Still video cameras are not digital cameras

The regular camera, the one working with a film roll or film disk (Kodak Disc) was (and still is) a pure analogue device. Even the cameras, in which microprocessors and CPUs were implemented, were purely analogue (Canon AE-1). The first over the counter still video cameras appeared in the mid-1980s. The film roll was replaced by an image sensor. In other words, it was no longer the film but the image sensor (CCD, MOS) that was exposed. The storage medium used herein was the video floppy disk, invented by Sony, a small two-inch plastic disc with a magnetic data carrier. Now here's the fun part: until the appearance of the first consumer digital cameras (1990-1994), the world only referred to still video or filmless cameras (or solid state cameras) Nobody, really nobody, referred to these cameras as digital cameras at that time.
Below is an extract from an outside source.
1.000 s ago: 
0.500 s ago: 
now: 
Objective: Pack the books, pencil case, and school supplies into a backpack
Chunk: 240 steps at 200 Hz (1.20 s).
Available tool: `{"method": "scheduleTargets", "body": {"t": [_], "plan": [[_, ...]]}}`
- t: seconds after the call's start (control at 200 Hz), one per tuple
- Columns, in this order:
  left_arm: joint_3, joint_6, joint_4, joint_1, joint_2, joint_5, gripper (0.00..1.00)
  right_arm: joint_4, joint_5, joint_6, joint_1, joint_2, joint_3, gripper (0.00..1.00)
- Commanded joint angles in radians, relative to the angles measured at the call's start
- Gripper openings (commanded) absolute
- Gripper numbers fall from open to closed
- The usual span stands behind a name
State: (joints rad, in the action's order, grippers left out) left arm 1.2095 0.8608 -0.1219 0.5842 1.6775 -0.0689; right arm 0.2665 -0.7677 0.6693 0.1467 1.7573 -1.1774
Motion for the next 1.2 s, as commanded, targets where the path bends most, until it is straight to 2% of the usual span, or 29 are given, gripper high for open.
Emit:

These early models were all niche products and were offered on Internet sales portals and in magazines as computer accessories.
 
1995 saw the advent of the first real digital camera boom, triggered by the Casio QV-10. Digital cameras became affordable to (almost) everyone and the digital Mavica from Sony even became the first mass market digicam (market share over 40%!). From this point on, the first mix-ups appeared and the early still video cameras were wrongly called digital cameras. Some peoples opinion was (and still is today) that an image sensor is synonymous with "digital". This stems from ignorance about how an image sensor works. There are no digital components in a still video camera. From image composition to storage on the magnetic data carrier, the processes are purely analog (electrical). One could fill thousands of websites with this information and correct hundreds of Wikipedia entries, people will continue to misinterpret still video cameras as digital cameras in the future.
 
The main feature of a digital camera is the analog-to-digital converter (A/D converter). This converts the analog, electrical image sensor signals into digital data. These usually end up in a buffer memory and are then chased through the image processor and permanently stored as digital images in the internal or external memory (except for some old or cheap devices where the internal memory is emptied when the power supply is interrupted). A still video camera also lacks the analog-to-digital converter and the image processor. The scene is captured by the sensor, stored in the internal buffer and then stored either as an analog signal on a video floppy disk or on another external medium (video tape, etc.). With some still video cameras, the camera could be connected to a PC or MAC with a so-called built-in frame grabber or video digitizer card. This device captured and digitized the analog image and stored it as an digital image.